• Work task
Only the text belongs in the copy. Transcribe the data exactly and drop any pictures.

[Stored records]
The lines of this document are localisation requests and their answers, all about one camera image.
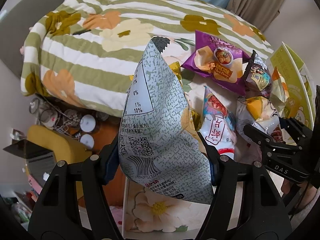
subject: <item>qr code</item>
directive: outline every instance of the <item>qr code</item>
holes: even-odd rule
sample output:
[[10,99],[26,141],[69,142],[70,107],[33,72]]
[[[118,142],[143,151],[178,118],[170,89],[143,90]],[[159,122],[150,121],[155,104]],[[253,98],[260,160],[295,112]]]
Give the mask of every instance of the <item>qr code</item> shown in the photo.
[[119,146],[119,152],[121,155],[124,155],[127,152],[127,149],[125,148],[125,144],[124,144],[124,136],[120,135],[120,146]]
[[134,155],[151,156],[153,150],[146,137],[128,137]]

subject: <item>floral blanket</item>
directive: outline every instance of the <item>floral blanket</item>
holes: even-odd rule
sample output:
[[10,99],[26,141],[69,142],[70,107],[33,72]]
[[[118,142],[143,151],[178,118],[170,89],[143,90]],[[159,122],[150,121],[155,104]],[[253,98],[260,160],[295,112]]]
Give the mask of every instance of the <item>floral blanket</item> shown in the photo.
[[[65,0],[27,36],[21,90],[24,95],[51,95],[122,116],[127,89],[148,41],[162,48],[169,65],[182,64],[194,51],[195,30],[249,55],[254,49],[263,59],[273,52],[257,28],[199,0]],[[196,78],[190,71],[182,72],[186,93],[206,83]]]

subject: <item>round white lid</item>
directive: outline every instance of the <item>round white lid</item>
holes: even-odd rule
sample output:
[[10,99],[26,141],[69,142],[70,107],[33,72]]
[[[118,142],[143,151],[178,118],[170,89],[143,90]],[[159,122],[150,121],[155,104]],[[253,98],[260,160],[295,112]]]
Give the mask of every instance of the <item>round white lid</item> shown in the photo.
[[82,117],[80,122],[81,130],[84,132],[91,132],[96,127],[96,120],[95,118],[90,115],[86,114],[84,117]]
[[94,140],[90,134],[84,134],[81,136],[80,142],[83,143],[88,149],[92,149],[94,146]]

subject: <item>brown flower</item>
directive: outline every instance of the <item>brown flower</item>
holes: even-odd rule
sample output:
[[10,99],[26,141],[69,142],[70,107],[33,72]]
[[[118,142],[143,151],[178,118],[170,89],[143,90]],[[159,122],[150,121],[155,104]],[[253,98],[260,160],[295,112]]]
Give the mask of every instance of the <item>brown flower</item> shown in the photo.
[[42,82],[55,97],[71,105],[84,107],[80,99],[75,95],[75,81],[68,70],[62,69],[57,75],[55,75],[54,71],[48,70]]
[[263,35],[263,33],[258,28],[254,27],[254,26],[251,26],[251,28],[253,29],[253,32],[255,34],[257,34],[262,41],[266,40],[266,37]]
[[120,22],[120,14],[119,11],[110,11],[104,15],[91,14],[90,17],[84,21],[83,27],[86,29],[95,29],[97,27],[101,29],[113,29]]
[[213,35],[220,35],[218,28],[221,26],[218,25],[214,20],[207,19],[198,15],[186,15],[182,21],[180,21],[182,27],[190,32],[195,30],[210,33]]
[[45,87],[42,85],[40,77],[35,75],[33,72],[26,77],[24,86],[28,92],[28,95],[38,93],[45,97],[50,96]]
[[66,11],[49,12],[45,20],[45,28],[53,36],[70,34],[70,26],[76,24],[80,19],[80,13],[69,14]]
[[248,35],[250,37],[254,36],[254,32],[247,25],[239,22],[236,18],[234,18],[230,14],[224,14],[223,16],[233,24],[232,30],[234,32],[239,33],[241,36],[245,36],[245,35]]

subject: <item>metal bolt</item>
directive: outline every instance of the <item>metal bolt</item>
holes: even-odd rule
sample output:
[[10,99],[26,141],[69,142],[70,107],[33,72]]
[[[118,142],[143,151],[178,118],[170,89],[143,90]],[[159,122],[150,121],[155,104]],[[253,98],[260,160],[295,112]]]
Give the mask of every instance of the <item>metal bolt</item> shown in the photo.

• Solution for this exercise
The lines of this document are localisation requests and their answers, all about one camera image.
subject: <item>qr code</item>
directive: outline every instance of the <item>qr code</item>
holes: even-odd rule
sample output:
[[10,99],[26,141],[69,142],[70,107],[33,72]]
[[[118,142],[143,151],[178,118],[170,89],[143,90]],[[159,122],[150,121],[155,104]],[[253,98],[260,160],[295,112]]]
Give the mask of every instance of the <item>qr code</item> shown in the photo.
[[119,146],[119,152],[121,155],[124,155],[127,152],[127,149],[125,148],[125,144],[124,144],[124,136],[120,135],[120,146]]
[[134,155],[151,156],[153,150],[146,137],[128,137]]

subject: <item>floral blanket</item>
directive: outline every instance of the <item>floral blanket</item>
holes: even-odd rule
sample output:
[[10,99],[26,141],[69,142],[70,107],[33,72]]
[[[118,142],[143,151],[178,118],[170,89],[143,90]],[[159,122],[150,121],[155,104]],[[253,98],[260,160],[295,112]]]
Give the mask of every instance of the <item>floral blanket</item> shown in the photo.
[[[65,0],[27,36],[21,90],[24,95],[51,95],[122,116],[127,89],[148,41],[162,48],[169,65],[182,64],[194,51],[195,30],[249,55],[254,49],[263,59],[273,52],[257,28],[199,0]],[[196,78],[190,71],[182,72],[186,93],[206,83]]]

subject: <item>round white lid</item>
directive: outline every instance of the <item>round white lid</item>
holes: even-odd rule
sample output:
[[10,99],[26,141],[69,142],[70,107],[33,72]]
[[[118,142],[143,151],[178,118],[170,89],[143,90]],[[159,122],[150,121],[155,104]],[[253,98],[260,160],[295,112]]]
Give the mask of every instance of the <item>round white lid</item> shown in the photo.
[[82,117],[80,122],[81,130],[84,132],[91,132],[96,127],[96,120],[95,118],[90,115],[86,114],[84,117]]
[[94,140],[90,134],[84,134],[81,136],[80,142],[83,143],[88,149],[92,149],[94,146]]

subject: <item>brown flower</item>
directive: outline every instance of the <item>brown flower</item>
holes: even-odd rule
sample output:
[[10,99],[26,141],[69,142],[70,107],[33,72]]
[[[118,142],[143,151],[178,118],[170,89],[143,90]],[[159,122],[150,121],[155,104]],[[253,98],[260,160],[295,112]]]
Give the mask of every instance of the <item>brown flower</item> shown in the photo.
[[42,82],[55,97],[71,105],[84,107],[80,99],[75,95],[75,81],[68,70],[62,69],[57,75],[55,75],[54,71],[48,70]]
[[263,35],[263,33],[258,28],[254,27],[254,26],[251,26],[251,28],[253,29],[253,32],[255,34],[257,34],[262,41],[266,40],[266,37]]
[[120,22],[120,14],[119,11],[110,11],[104,15],[91,14],[90,17],[84,21],[83,27],[86,29],[95,29],[97,27],[101,29],[113,29]]
[[213,35],[220,35],[218,28],[221,26],[218,25],[214,20],[207,19],[198,15],[186,15],[182,21],[180,21],[182,27],[190,32],[195,30],[210,33]]
[[45,87],[42,85],[40,77],[35,75],[33,72],[26,77],[24,86],[28,92],[28,95],[38,93],[45,97],[50,96]]
[[66,11],[49,12],[45,20],[45,28],[53,36],[70,34],[70,26],[76,24],[80,19],[80,13],[69,14]]
[[248,35],[250,37],[254,36],[254,32],[247,25],[239,22],[236,18],[234,18],[230,14],[224,14],[223,16],[233,24],[232,30],[234,32],[239,33],[241,36],[245,36],[245,35]]

subject: <item>metal bolt</item>
directive: outline every instance of the <item>metal bolt</item>
holes: even-odd rule
sample output:
[[10,99],[26,141],[69,142],[70,107],[33,72]]
[[[118,142],[143,151],[178,118],[170,89],[143,90]],[[159,122],[150,121],[155,104]],[[253,98],[260,160],[295,112]]]
Give the mask of every instance of the <item>metal bolt</item> shown in the photo.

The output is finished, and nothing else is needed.